PhD Research
Private Archives: How did Linnaean Botanic Taxonomy and Metaphor Influence and Reinforce Sexual Hierarchy in Eighteenth Century England? (working title)
In 1729 Carl Linnaeus (1707-1778) published a university dissertation which affirmed that plant fertilisation occurs when pollen from the male stamen lands on the stigma of the female flower. He then used the number of the stamen in a flower to organise plants into different species, prioritising them over the stigma. In describing his novel method of plant taxonomy, he used the metaphor of the marriage bed and aligned plant reproduction with human sex.
Contemporaneously in England, elite women were largely confined to domestic and social spaces. They were excluded from university, and from almost all professional and academic organisations. They were brought up within a patriarchal hierarchy whereby a father could select his daughter’s husband, and when she married, a woman forfeited her wealth and property to her spouse and from thenceforth was accountable to him.
When Linnaeus introduced his new system of plant taxonomy, he not only reinforced social culture in his prioritisation of the male over the female, but he used a metaphor which was deemed by many as disgusting, immoral and unsuitable for female consumption.
Taking these ideas as starting points, this research project employs collage as a broad and exploratory methodology. Through installations that reference the woman’s private dressing room and the gentleman’s closet, I examine how each gender historically approached the study of botany. The project considers how elite women, largely confined to the domestic sphere, refined their botanical pastimes as a means to negotiate, critique, or subvert the prevailing view that Linnaean botany was unfeminine and inappropriate for their gender. In contrast, men advanced their studies through formal academic routes, with access to universities and scientific societies.
The installations feature caricatures of forty-eight historical men and women, each assigned a specific professional or social class. Through these classifications, I explore how individuals enacted gendered roles within elite English society, and how the diverse 'marriages' found in Linnaean botanical taxonomy were mirrored in the relationships and social interactions of these figures.
Installation Text and Images: Shaw House, Newbury. February 2025

This exhibition consists of a number of artworks shown at Shaw House, Newbury in February 2025. Shaw House was originally built by the Thomas Dolman who had made his fortune in the cloth industry and was anxious to establish his status as one of the landed gentry. My particular interest in the house however, results from its eighteenth century occupants, the 1st Duke and Duchess of Chandos who extended and refurbished the property including what is now known as the Chandos Room with its beautiful reproduction eighteenth-century Chinese wallpaper.

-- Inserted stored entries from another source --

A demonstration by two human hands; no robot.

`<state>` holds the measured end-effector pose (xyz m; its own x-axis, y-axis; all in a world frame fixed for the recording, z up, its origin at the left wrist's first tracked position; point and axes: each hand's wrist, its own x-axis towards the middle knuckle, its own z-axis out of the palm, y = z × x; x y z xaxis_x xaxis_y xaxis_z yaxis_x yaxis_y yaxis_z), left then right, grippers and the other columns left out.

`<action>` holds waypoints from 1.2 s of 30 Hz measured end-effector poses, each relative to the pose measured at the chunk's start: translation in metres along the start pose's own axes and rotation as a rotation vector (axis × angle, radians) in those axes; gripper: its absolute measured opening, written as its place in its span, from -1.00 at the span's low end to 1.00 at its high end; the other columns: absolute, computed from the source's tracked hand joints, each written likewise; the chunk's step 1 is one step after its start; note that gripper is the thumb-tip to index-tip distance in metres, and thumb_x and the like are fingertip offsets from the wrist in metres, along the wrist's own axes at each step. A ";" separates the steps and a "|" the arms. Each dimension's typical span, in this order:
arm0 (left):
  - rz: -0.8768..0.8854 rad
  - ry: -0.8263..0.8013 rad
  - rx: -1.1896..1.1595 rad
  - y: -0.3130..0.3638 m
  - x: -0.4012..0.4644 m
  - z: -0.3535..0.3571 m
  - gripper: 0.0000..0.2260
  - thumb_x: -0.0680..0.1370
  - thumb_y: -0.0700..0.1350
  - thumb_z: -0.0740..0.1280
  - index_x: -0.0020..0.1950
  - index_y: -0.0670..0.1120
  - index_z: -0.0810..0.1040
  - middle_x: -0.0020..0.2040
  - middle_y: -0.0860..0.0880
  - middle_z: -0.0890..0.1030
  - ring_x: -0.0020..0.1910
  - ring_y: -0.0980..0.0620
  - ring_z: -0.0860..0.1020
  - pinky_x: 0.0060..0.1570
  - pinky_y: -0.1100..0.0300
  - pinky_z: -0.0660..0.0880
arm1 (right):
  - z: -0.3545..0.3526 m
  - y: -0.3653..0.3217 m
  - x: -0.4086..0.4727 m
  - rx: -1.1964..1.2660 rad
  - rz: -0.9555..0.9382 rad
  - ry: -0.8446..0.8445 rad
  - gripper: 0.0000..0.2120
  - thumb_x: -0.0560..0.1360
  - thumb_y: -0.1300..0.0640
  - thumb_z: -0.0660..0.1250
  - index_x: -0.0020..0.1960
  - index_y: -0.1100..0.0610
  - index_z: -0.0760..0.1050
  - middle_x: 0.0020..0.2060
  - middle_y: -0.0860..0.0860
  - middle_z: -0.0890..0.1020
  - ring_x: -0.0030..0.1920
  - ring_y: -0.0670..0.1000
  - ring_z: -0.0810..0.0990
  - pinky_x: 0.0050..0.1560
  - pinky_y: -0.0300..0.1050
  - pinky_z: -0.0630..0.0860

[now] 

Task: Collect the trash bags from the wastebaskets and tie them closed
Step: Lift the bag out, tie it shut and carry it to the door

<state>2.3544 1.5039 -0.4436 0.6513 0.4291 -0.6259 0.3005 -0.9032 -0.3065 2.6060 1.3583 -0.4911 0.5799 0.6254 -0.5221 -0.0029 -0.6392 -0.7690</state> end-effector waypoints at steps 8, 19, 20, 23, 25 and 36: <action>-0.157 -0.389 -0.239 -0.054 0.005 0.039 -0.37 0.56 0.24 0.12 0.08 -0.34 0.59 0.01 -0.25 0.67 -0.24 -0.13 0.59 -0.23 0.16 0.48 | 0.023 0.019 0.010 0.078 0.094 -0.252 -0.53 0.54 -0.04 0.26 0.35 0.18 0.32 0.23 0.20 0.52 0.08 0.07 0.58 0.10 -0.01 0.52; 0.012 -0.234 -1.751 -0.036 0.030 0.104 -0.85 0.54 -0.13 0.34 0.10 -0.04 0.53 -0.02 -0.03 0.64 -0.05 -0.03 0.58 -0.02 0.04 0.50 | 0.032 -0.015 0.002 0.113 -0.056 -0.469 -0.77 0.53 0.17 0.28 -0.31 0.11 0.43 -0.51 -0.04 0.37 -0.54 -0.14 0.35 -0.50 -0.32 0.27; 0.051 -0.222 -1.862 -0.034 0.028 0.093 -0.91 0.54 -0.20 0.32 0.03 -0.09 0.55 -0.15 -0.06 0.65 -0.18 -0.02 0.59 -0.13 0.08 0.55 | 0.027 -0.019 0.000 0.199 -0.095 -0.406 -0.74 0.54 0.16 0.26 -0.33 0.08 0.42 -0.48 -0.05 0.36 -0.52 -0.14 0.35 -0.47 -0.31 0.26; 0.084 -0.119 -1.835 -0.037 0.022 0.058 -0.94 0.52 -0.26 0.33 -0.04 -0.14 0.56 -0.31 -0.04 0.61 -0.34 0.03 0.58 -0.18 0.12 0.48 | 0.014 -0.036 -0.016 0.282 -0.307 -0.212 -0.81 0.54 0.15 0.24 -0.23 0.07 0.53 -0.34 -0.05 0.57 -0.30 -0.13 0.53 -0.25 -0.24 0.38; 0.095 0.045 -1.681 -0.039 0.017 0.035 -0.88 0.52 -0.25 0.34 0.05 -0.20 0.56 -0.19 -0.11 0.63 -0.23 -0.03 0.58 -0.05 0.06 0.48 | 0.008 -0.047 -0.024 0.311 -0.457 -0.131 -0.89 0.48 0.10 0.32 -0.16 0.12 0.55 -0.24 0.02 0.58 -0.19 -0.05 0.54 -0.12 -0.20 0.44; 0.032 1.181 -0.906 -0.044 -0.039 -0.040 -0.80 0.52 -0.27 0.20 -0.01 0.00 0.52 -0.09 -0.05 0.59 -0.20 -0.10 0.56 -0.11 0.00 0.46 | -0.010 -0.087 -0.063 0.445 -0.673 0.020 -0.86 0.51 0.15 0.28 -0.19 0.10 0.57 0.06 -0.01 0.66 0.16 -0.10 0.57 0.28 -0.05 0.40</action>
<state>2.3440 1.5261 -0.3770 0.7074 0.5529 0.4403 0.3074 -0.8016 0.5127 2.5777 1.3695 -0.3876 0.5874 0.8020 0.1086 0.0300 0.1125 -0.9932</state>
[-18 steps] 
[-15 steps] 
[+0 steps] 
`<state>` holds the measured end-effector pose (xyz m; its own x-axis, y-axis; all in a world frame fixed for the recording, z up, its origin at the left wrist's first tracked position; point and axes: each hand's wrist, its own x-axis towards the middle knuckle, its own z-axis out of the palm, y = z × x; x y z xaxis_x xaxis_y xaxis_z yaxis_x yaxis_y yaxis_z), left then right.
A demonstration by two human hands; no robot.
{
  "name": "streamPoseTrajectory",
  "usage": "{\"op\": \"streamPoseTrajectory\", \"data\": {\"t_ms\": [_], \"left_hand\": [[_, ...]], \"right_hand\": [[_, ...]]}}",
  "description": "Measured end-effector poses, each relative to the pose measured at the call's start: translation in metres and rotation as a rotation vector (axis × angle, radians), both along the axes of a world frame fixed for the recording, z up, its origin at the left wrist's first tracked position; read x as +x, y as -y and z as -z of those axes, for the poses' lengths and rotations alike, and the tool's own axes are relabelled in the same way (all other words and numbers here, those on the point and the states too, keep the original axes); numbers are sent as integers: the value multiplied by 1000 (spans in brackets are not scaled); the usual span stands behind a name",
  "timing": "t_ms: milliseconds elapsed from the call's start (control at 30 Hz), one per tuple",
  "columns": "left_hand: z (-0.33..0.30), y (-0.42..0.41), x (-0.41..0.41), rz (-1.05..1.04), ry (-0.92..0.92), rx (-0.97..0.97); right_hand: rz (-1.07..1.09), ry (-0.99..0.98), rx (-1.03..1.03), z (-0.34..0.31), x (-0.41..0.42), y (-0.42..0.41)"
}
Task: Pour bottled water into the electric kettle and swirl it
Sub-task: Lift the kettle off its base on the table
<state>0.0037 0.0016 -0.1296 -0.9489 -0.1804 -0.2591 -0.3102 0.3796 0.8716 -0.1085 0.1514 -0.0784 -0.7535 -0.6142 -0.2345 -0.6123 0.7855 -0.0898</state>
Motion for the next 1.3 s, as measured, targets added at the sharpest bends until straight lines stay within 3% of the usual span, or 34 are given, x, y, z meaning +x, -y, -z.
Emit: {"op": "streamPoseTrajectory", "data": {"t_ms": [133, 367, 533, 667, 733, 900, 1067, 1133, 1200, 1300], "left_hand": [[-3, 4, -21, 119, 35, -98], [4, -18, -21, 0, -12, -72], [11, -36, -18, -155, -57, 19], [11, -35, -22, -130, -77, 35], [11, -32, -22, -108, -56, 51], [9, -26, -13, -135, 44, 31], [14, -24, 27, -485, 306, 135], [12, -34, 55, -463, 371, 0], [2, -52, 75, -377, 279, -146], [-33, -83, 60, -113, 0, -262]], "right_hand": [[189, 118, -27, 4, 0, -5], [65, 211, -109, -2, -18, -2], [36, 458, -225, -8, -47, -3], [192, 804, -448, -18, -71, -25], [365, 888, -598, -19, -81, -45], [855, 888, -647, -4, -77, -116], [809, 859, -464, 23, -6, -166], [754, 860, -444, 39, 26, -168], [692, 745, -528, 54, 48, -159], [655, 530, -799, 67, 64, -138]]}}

Cassandra Brydges, Duchess of Chandos (1670-1735) was selected to represent the class The Wife, not only because of the role she fulfilled as the second of Brydges’ three wives, but for her connection to the vegetable kingdom through her guardian, the botanist John Ray (1627-1705).As a wife and mistress of an elite and extensive household, Cassandra was part of the last generation of women whose responsibilities lay in ensuring the gardens produced sufficient food to feed the family and who had a knowledge of ‘simples’ and their use in the preparation of medicaments; tasks that became reframed and elevated to the professional occupations of horticulturist, apothecary and botanist over the course of the century.
Text and Images: The Glass Tank, Oxford Brookes University. April 2025

This exhibition consists of three installations Ordering the World 1, Ordering the World 2, and Marriage Bonds. Both Ordering the World 1 and Ordering the World 2 present rigorous physical approaches to presenting data collected in a digital database and interogate the virtual archive through distinct yet interconnected modes of representation. The first adopts a recognisable form of visual order, the second, privileges ambiguity, suggesting that archives are lived and complex; each invites the viewer to encounter history not as a linear or hierarchical progression, but as spatial and relational experiences. Ultimately, both works demonstrate how archives are never neutral containers of truth, but evolving constructs shaped by what is remembered, omitted, connected, displayed and ultimately,valued. Marriage Bonds
With universities sites having historically functioned as sites where gender-based exclusions were both enacted and legitimised, botanic knowledge was not merely taught but institutionally validated through the establishment of university botanical gardens, herbaria, and natural history collections. Furthermore, academic institutions played a central role in determining which classification systems gained legitimacy and which were dismissed as amateur or insufficiently rigorous.